Даю задний ход и захожу в булочную.

— Здравствуйте, мадам, — вежливо приветствую я гору мяса, восседающую на табурете за мраморным прилавком.

Мадам поднимает на меня коровьи глаза. Судя по всему, она слишком много глядела на проходящие поезда, отчего у нее развился острый конъюнктивит. Губы ее украшают толстые усы, а подбородок обрамляет небольшая бородка. На вид она столь же индифферентна, как пакет сушек.

— А, — равнодушно отзывается она.

— Давно здесь живете? — осведомляюсь я.

— Сколько человек живет в доме? — настаиваю я.

— Огюст и Фернан, — говорит она и скромно добавляет: — А еще я.

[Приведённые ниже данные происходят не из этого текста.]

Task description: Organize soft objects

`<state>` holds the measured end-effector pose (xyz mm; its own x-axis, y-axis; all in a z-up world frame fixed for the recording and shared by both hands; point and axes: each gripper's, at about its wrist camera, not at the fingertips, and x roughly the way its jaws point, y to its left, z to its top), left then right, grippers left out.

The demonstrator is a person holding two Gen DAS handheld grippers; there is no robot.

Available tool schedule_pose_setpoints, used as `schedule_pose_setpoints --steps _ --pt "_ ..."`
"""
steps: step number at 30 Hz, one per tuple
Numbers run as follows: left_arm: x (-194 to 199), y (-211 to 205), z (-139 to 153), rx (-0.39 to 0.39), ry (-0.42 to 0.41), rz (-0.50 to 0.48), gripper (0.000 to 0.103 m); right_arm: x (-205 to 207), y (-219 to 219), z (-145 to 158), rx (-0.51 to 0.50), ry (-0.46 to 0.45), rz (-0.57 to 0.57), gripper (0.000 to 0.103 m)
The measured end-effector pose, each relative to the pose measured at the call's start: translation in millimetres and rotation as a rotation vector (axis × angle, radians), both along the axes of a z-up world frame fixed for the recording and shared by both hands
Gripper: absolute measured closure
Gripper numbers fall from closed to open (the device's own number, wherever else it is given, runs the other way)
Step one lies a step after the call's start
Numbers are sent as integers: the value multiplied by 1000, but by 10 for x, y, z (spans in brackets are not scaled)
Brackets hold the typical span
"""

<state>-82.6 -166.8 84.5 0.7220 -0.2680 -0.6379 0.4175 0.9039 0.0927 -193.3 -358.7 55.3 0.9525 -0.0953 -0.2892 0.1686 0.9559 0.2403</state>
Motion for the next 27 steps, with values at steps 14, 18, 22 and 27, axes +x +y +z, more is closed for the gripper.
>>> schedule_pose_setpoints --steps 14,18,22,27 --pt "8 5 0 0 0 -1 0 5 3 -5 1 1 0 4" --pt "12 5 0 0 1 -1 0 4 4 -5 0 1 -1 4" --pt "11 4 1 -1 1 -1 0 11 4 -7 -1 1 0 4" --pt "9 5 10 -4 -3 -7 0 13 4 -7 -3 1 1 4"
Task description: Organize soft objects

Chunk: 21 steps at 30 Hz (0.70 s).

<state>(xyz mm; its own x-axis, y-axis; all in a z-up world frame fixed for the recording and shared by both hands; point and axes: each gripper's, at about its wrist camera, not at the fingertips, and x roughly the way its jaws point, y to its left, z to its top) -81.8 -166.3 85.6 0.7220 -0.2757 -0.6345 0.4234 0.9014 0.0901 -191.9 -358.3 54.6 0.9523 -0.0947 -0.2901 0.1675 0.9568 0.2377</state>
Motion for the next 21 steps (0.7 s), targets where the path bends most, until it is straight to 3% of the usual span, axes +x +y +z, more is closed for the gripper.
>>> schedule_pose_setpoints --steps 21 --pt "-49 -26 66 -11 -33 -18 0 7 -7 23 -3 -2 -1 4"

Огюст и Фернан меня не интересуют.

— А кто снимает в доме квартиры?

— Я, Огюст и Фернан, — повторяет она менее скромно, но столь же терпеливо.

— Это понятно. А кто еще?

— На втором этаже больше никого.

Меня охватывает непреодолимое желание засунуть каравай хлеба ей в глотку, а второй — куда-нибудь еще, но я вспоминаю, что Сан-Антонио — прежде всего джентльмен. А джентльмен должен вести себя с дамами как светский человек. Стискиваю кулаки, чтобы избежать искушения сомкнуть пальцы на ее шее, и самым елейным тоном спрашиваю:

— А на первом?

— На первом? — раздумывает она. — Господин Этьен живет, только он на прошлой неделе умер. А напротив — мадемуазель Роза, секретарша. На фабрике работает.

Изображаю широкоформатную улыбку:

— Роза, а дальше?

— Роза Ламбер.

— Сердечное вам спасибо, дорогая мадам, — сюсюкаю я, — как бы я хотел, чтобы меня всегда так понимали.